Installing CUDA 11.2

Begin with downloading the deb file from the CUDA repository based on your platform.

Image by author | CUDA platform selection

Once you have selected your platform appropriately, you will be provided installation commands. If your platform is similar to that of mine, you can install it as follows —

wget https://developer.download.nvidia.com/compute/cuda/repos/ubuntu2004/x86_64/cuda-ubuntu2004.pinsudo mv cuda-ubuntu2004.pin /etc/apt/preferences.d/cuda-repository-pin-600wget https://developer.download.nvidia.com/compute/cuda/11.2.1/local_installers/cuda-repo-ubuntu2004-11-2-local_11.2.1-460.32.03-1_amd64.debsudo dpkg -i cuda-repo-ubuntu2004-11-2-local_11.2.1-460.32.03-1_amd64.debsudo apt-key add /var/cuda-repo-ubuntu2004-11-2-local/7fa2af80.pubsudo apt updatesudo apt -y install cudasudo reboot

If done right, you should have the following output when you run nvidia-smi

Finally, finish off by pasting the following in your .bashrc or .zshrc

# CUDA
export CUDA=11.2
export PATH=/usr/local/cuda-$CUDA/bin${PATH:+:${PATH}}
export CUDA_PATH=/usr/local/cuda-$CUDA
export CUDA_HOME=/usr/local/cuda-$CUDA
export LIBRARY_PATH=$CUDA_HOME/lib64:$LIBRARY_PATH
export LD_LIBRARY_PATH=/usr/local/cuda-$CUDA/lib64${LD_LIBRARY_PATH:+:${LD_LIBRARY_PATH}}
export LD_LIBRARY_PATH=/usr/local/cuda/extras/CUPTI/lib64:$LD_LIBRARY_PATH
export NVCC=/usr/local/cuda-$CUDA/bin/nvcc
export CFLAGS="-I$CUDA_HOME/include $CFLAGS"

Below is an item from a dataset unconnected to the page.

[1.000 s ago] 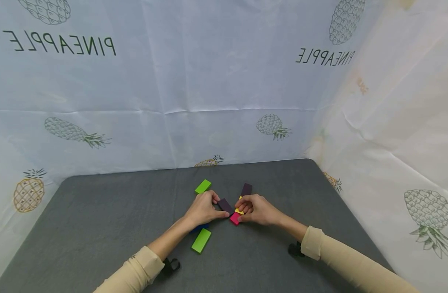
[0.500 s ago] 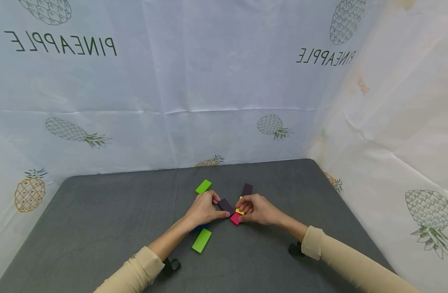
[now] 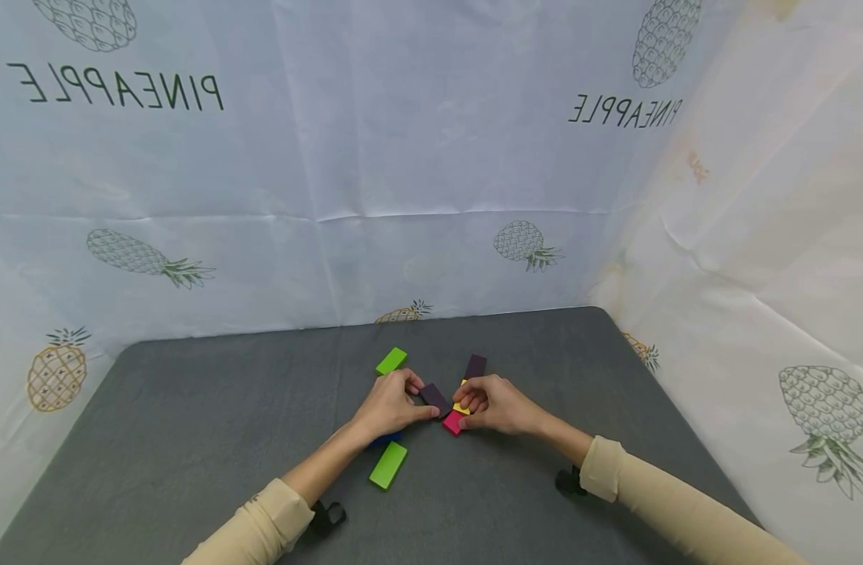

Don’t forget to follow up with source ~/.bashrc or source ~/.zshrc

Installing cuDNN 8.1.0

For this, you will need to have an account with NVIDIA, so make sure you sign on. Once you do, head here and download the marked files.

Once you have the deb files downloaded, run the following commands —

sudo dpkg -i libcudnn8_8.1.0.77-1+cuda11.2_amd64.deb
sudo dpkg -i libcudnn8-dev_8.1.0.77-1+cuda11.2_amd64.deb

This marks the completion of NVIDIA CUDA and cuDNN installation!

Build OpenCV 4.5.1 from source

Here’s the fun bit, that gets me excited! This section will help you build OpenCV from source with CUDA, GStreamer and FFMPEG! There’s a long list of commands to execute, so get started.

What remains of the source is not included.